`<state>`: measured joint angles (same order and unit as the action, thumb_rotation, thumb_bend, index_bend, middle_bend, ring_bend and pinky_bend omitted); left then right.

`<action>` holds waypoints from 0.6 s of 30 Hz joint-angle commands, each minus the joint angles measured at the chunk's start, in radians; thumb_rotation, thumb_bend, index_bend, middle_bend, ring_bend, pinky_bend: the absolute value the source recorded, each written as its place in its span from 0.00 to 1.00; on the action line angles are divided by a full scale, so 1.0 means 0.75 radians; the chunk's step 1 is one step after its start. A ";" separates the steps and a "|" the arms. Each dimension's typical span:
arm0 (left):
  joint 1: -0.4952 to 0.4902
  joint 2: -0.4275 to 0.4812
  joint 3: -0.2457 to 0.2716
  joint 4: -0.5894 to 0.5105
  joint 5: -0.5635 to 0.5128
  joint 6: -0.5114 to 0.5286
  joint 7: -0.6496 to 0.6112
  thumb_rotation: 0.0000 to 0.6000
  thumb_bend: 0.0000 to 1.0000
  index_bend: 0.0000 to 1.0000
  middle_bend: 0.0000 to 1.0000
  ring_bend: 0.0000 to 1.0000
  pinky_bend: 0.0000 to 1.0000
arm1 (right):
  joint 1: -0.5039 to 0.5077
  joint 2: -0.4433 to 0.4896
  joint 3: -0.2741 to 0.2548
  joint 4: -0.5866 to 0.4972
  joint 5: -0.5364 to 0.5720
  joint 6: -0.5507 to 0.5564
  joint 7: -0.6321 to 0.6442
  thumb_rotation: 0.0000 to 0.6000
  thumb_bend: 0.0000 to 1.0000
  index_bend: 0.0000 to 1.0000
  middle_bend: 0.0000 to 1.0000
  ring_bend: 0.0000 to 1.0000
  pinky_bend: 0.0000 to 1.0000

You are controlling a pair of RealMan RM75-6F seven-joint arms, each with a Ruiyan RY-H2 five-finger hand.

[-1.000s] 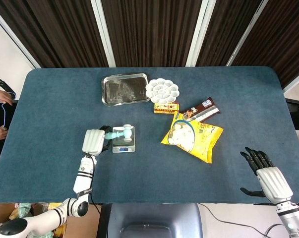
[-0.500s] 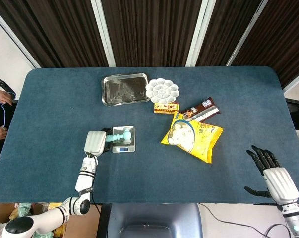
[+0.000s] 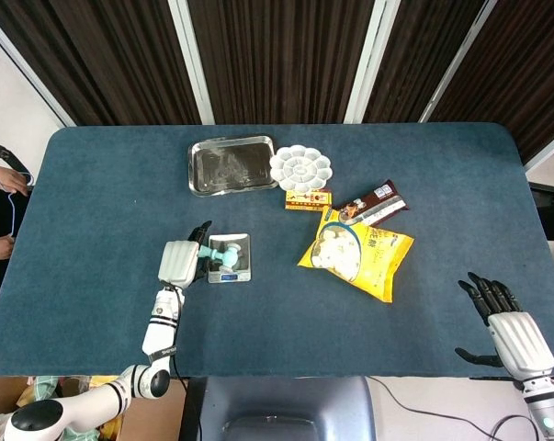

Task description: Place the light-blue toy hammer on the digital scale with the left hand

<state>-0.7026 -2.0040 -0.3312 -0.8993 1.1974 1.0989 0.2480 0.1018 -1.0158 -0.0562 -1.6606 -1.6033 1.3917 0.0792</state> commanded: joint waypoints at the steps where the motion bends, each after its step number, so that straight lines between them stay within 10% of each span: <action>1: 0.005 0.007 0.004 -0.026 0.014 0.027 -0.018 1.00 0.43 0.09 0.22 0.99 1.00 | 0.000 0.001 -0.001 -0.001 -0.001 -0.002 -0.002 1.00 0.14 0.00 0.00 0.00 0.00; 10: 0.170 0.195 0.149 -0.334 0.125 0.222 0.023 1.00 0.42 0.07 0.17 0.91 0.94 | -0.007 0.000 0.001 -0.001 -0.017 0.016 0.003 1.00 0.14 0.00 0.00 0.00 0.00; 15: 0.426 0.485 0.426 -0.564 0.380 0.532 -0.060 1.00 0.41 0.07 0.15 0.29 0.51 | -0.012 -0.001 -0.005 0.001 -0.037 0.028 -0.004 1.00 0.14 0.00 0.00 0.00 0.00; 18: 0.581 0.614 0.588 -0.568 0.472 0.673 -0.143 1.00 0.41 0.06 0.11 0.09 0.27 | -0.013 -0.009 -0.009 -0.001 -0.042 0.022 -0.026 1.00 0.14 0.00 0.00 0.00 0.00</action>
<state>-0.3869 -1.6581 -0.0130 -1.2724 1.4543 1.4934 0.2027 0.0926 -1.0205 -0.0619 -1.6606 -1.6333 1.4098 0.0627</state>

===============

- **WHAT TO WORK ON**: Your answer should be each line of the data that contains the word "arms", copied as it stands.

- **SOLUTION TO THE PROBLEM**:
`<action>` holds waypoints from 0.6 s of 30 Hz joint-angle commands, each minus the joint angles measured at the chunk's start, in radians; thumb_rotation, thumb_bend, index_bend, middle_bend, ring_bend, pinky_bend: the absolute value the source recorded, each written as its place in its span from 0.00 to 1.00; on the action line angles are divided by a full scale, so 1.0 means 0.75 radians; the chunk's step 1 is one step after its start. A ";" separates the steps and a "|" the arms. Each dimension's typical span:
You are controlling a pair of RealMan RM75-6F seven-joint arms, each with a Ruiyan RY-H2 five-finger hand.

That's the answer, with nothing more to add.